In the grand finale, the eights, East Germany’s young rowers, at the outset of their careers, were beaten into bronze-medal position by the reigning European champions New Zealand and by a surprise American crew in a photo finish. East Germany’s tally was three golds, one silver, and three bronzes. The next-best nation on the medal table, the Soviet Union, had two golds in the sculling events but nothing else. West Germany, New Zealand and Czechoslovakia had two medals each, and six nations had one apiece. GBR ranked 14 thon the results table. Manfred Ewald and SED secretary Walter Ulbricht should have rejoiced at the result of their directives.
The team and its coaches were rewarded with a cruise to Cuba, the only resort that combined an exotic location with the minimum risk of escape. Even for champion swimmers, Florida was a long way off.
Jürgen Grobler had fulfilled his state-sanctioned quota when Güldenpfennig took a medal at the first international experience for either of them. Both had been outsiders for selection in the winter before, but were now recognised members of the team and would not be dislodged easily. Grobler told Michael Calvin, writing for The Independent in 2012, that ‘I know I cannot run away from my past… some things that were going on at that time might not have been correct, but I can look everybody in the eye and not feel guilty. I am not a doping coach. I am not a chemist.’ That comment might be true superficially but, once deconstructed, it looks disingenuous.
In the winter of 1971–2 Grobler and Güldenpfennig had pushed themselves into the front line of a demonstration of state power focused on winning Olympic medals. In their climb through the ranks they had pushed weaker men aside. The East German team for the 1971 European rowing championships in Copenhagen had seventeen names later selected for Munich.

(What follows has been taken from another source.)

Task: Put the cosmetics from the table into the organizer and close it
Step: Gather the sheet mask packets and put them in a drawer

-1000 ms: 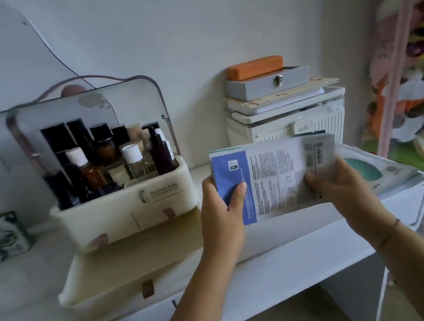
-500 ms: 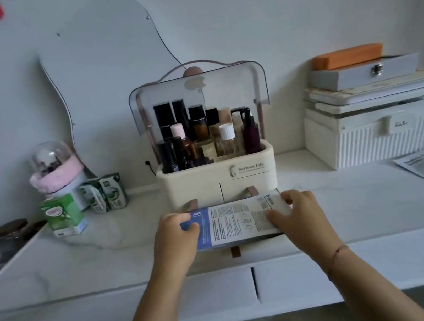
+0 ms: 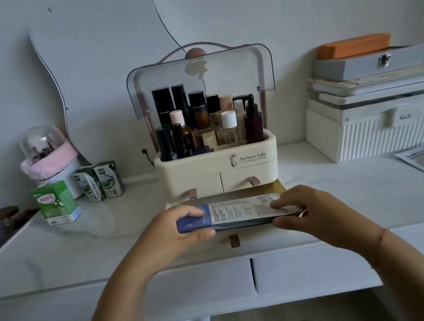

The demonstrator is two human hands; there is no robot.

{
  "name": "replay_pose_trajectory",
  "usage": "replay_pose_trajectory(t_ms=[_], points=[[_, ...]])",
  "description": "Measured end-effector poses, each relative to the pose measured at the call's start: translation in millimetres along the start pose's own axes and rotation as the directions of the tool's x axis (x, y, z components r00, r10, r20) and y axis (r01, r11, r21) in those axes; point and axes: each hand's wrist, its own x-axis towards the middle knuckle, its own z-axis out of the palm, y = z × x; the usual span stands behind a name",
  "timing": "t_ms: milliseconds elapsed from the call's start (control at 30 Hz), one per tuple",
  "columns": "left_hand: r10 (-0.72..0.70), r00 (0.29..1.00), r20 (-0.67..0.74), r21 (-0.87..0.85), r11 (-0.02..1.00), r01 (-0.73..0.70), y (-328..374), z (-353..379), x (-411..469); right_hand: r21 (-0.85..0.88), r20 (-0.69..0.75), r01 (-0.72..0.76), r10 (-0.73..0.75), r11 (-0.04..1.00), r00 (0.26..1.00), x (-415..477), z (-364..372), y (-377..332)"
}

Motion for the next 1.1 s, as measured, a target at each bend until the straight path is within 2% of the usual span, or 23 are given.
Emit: replay_pose_trajectory(t_ms=[267,367,433,500,600,767,867,967,1033,1100], points=[[0.098,0.985,-0.139,0.170,0.983,-0.074,-9.7,4.6,17.2,-0.085,-0.029,0.081,-0.084,0.993,0.996,20.8,1.7,1.5],[0.029,0.998,-0.056,0.257,0.966,-0.014,-11.9,6.4,23.3,-0.176,0.055,0.074,-0.066,0.982,0.996,29.6,2.7,-3.5],[-0.020,1.000,-0.013,0.309,0.951,0.023,-12.1,5.9,25.2,-0.328,0.131,0.080,-0.039,0.941,0.991,34.0,5.9,-3.2],[-0.022,0.999,-0.037,0.398,0.916,0.035,-13.9,7.5,27.5,-0.438,0.159,0.080,-0.011,0.895,0.987,34.3,12.6,0.1],[-0.033,0.999,-0.031,0.592,0.805,0.045,-18.2,15.5,27.9,-0.446,0.143,0.092,-0.030,0.890,0.989,26.9,26.3,8.4],[-0.058,0.998,-0.035,0.678,0.732,0.066,-19.5,31.7,23.1,-0.341,0.021,0.114,-0.114,0.933,0.993,17.0,35.8,11.5],[-0.012,0.988,-0.155,0.635,0.764,0.109,-4.4,36.3,20.3,-0.155,-0.111,0.129,-0.147,0.979,0.983,7.9,33.4,12.6],[0.142,0.938,-0.316,0.550,0.833,0.060,24.3,45.2,22.7,-0.008,-0.288,0.063,-0.063,0.998,0.955,-2.6,16.7,27.7],[0.258,0.870,-0.420,0.471,0.882,-0.034,50.2,60.4,26.8,0.042,-0.409,-0.022,0.037,0.999,0.912,-7.6,0.6,48.4],[0.322,0.823,-0.467,0.361,0.920,-0.155,81.7,85.7,36.5,0.075,-0.510,-0.105,0.128,0.992,0.851,-15.0,-21.1,78.8]])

There was no obligation on Grobler or Güldenpfennig to force their way into the national reckoning. They chose to put their names into the record book. They achieved it by doing the training better than their contemporaries and by embracing the system wilfully and willingly. They knew about the Oral Turinabol and knew its benefits. At no point in his denials has Grobler said, ‘We tried it and found that it did not work.’
When the doping issue became a subject for debate in the 1990s after the collapse of East Germany, Grobler at first said he did not know about it. When that became untenable he said that ‘some things that were going on at that time might not have been correct, but I can look everybody in the eye and not feel guilty.’ It is perfectly conceivable that he does not feel guilty and does not think of himself as ‘a doping coach’ or a ‘chemist’. In the morality of that place and time he did no wrong. The list of drugs that were banned was short and badly defined. There were wide pharmacological roads around most of the bans. When Oral Turinabol was given to athletes it was proven to be extremely stable and in a therapeutic setting it had high safety ratings. It was effective in building lean muscle and bone mass. It was perfect for their purposes and it had two other qualities essential for the East German Olympic programme: it could be matched with epitestosterone to mask the evidence that the extra testosterone was synthetic, and it would be flushed out of the athlete’s body in a short time after the dose was stopped.